Description

This pipeline is based on snakemake and the dropseq tools provided by the McCarroll Lab. It allows to go from raw data of your dropSeq/scrbSeq experiment until the final count matrix with QC plots along the way. This is the tool we use in our lab to improve our wetlab protocol as well as provide an easy framework to reproduce and compare different experiments with different parameters.

It uses STAR to align. Is is working for both single cell and bulk data. Although the main goal is not bulk data sequencing, don't expect good support and improvement on this end.
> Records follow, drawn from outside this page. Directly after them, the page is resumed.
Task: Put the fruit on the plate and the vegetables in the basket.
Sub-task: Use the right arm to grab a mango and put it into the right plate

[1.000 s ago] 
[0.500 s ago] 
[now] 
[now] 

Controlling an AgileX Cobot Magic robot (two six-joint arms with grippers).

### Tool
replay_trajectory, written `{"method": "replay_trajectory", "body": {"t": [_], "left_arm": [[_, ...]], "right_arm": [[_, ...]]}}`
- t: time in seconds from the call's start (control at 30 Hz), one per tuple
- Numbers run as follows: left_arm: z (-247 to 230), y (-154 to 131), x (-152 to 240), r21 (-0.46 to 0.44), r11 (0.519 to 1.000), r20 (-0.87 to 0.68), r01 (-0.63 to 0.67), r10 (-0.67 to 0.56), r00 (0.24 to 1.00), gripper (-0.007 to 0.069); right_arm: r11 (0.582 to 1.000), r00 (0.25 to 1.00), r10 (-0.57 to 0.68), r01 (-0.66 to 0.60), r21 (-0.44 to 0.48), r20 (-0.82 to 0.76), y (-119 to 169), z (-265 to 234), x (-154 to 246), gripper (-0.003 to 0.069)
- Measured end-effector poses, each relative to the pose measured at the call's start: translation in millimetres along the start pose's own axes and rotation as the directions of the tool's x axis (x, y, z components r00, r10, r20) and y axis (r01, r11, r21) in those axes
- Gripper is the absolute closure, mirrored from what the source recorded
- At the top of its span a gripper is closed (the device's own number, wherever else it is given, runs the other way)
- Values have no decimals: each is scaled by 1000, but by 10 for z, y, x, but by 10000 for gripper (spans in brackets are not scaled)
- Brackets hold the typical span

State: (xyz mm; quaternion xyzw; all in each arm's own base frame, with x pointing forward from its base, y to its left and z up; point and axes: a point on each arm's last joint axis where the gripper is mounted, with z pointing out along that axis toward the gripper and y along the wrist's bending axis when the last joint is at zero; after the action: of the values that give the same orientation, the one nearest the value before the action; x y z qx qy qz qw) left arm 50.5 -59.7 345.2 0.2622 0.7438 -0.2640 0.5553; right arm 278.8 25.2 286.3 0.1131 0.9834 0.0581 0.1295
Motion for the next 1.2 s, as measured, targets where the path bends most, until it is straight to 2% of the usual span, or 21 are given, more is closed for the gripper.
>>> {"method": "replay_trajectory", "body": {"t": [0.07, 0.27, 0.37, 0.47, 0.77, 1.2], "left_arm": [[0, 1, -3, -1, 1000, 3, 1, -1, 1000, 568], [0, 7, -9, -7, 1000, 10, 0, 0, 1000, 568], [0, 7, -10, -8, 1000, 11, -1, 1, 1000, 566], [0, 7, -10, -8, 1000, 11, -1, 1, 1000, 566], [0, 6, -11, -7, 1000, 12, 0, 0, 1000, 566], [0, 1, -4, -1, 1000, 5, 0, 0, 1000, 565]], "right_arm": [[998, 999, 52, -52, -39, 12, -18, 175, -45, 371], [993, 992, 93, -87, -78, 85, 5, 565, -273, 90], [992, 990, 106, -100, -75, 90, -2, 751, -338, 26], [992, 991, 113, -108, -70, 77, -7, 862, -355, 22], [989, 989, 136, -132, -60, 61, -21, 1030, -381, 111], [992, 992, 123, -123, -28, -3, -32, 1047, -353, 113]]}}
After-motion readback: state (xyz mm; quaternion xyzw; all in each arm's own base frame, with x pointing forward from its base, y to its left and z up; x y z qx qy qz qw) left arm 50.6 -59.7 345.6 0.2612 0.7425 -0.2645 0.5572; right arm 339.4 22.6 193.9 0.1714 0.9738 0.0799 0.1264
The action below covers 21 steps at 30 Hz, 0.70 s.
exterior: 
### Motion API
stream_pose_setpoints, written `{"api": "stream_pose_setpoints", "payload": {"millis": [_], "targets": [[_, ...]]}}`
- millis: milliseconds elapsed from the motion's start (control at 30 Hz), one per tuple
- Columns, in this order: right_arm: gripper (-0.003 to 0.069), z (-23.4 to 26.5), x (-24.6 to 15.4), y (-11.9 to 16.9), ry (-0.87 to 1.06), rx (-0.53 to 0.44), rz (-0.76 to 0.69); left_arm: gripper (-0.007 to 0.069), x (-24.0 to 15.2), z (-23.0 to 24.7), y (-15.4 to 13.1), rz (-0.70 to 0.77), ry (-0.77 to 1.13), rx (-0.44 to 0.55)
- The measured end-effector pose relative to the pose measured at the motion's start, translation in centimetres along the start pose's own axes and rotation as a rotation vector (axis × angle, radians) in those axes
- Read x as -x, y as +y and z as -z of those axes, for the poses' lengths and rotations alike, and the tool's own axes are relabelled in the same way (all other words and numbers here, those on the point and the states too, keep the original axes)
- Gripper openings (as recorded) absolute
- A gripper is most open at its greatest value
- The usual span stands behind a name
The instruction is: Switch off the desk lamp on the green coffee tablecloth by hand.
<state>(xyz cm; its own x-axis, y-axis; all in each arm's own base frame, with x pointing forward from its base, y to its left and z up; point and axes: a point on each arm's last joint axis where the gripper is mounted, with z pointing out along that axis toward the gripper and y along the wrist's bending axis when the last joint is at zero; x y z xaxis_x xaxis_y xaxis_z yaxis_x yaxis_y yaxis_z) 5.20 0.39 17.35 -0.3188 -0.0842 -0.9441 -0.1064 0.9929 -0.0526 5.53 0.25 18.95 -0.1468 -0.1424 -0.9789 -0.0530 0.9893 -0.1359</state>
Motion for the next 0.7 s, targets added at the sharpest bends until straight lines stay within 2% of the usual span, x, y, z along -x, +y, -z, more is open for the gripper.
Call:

The short term goal is to make it usable with a maximum of existing single cell protocols. It has been successfully tested on:

• DropSeq
• SCRBSeq
• 10x

This package is trying to be as user friendly as possible. One of the hopes is that non-bioinformatician can make use of it without too much hassle. It will still require some command line execution, this will not be an interactive package.

CALL FOR SHARING PLOTS

One main idea of open source packages and data is that the community as a whole is stronger than working alone. I would like to open a platform to share the plots generated by the pipeline so that we can all learn from each other to improve our own wet lab protocol. I have not defined how to do this and am open for suggestions.

[0.23]

Changed

• pre_align steps will output a fastq.gz instead of a fastq file.
• fastqc.R is now compatible with paired and single end data.
• Changed a few options in GLOBAL for UMI and Cell_barcodes options. Now possible to change filtering settings. See WIKI
• STAR logs have been stripped of the STAR string. This is to allow for better compatibility with multiqc
• Removed fastqc folder and moved items to logs folder. Grouping all logs files for better multiqc compatibility.
• Changed generate_meta to generate-meta for keeping similar syntax between modes.
• Added seperate log files for stats and summary in the DetectBeadSynthesisErrors.
• Moved part of the READMEto the wiki.
• Changed the name of the first expression matrix extracted before the species plot to unfiltered_expression.

Added

• You can now run Bulk Single or paired end RNAseq data.
• Started a wiki with a FAQ
• Added options in GLOBAL config.yaml. You can now choose a range of options for UMI and Barcode filtering. please refer to the wiki for more information.
• Support for MultiQC. MultiQC is a great way of summarising all of the logs from your experiment. As of today it supports 46 different modules (such as fastqc, trimmomatic, STAR, etc...) The generate-plots mode now produces a multiqc_report.html file in the plots folder.
• New plot! BCDrop.pdf is a new plot showing you how many barcode and UMIs you dropped from the raw data before aligning. This helps to track how many samples you might loose because of low quality reads in the barcoding.

Installation

Before using it you will need to install some softwares:

1. R
2. STAR aligner
3. Drop-seq tools (1.12)
4. Picard tools
5. fastqc
6. Python3

Once you have everything just run:

git clone https://github.com/Hoohm/dropSeqPipe
cd dropSeqPipe
sudo python3 setup.py install

This will also automatically install all the R packages needed. (warnings are popping up, but it should work)

Please check our Wiki before trying to run the pipeline.

Future implementations (ordered by urgency)

Sooner

• Integration of sircel for cell barcode selection
• Integration of UMI-tools for UMI selection
• Integration of kallisto for pseudoalignement
• Test data for automatic test of the pipeline

Later

• Cluster version
• Cross language dependencies installation (based on conda)
• Mixed reference genome generation
• Adding specificity on the knee-plot for mixed experience
• RData object of all the summary data and plots so that you can create your own report.
• Docker for the package.
• Add custom dropseqtools with TMPDIR

I hope it can help you out in your drop-seq experiment!

Feel free to comment and point out potential improvements.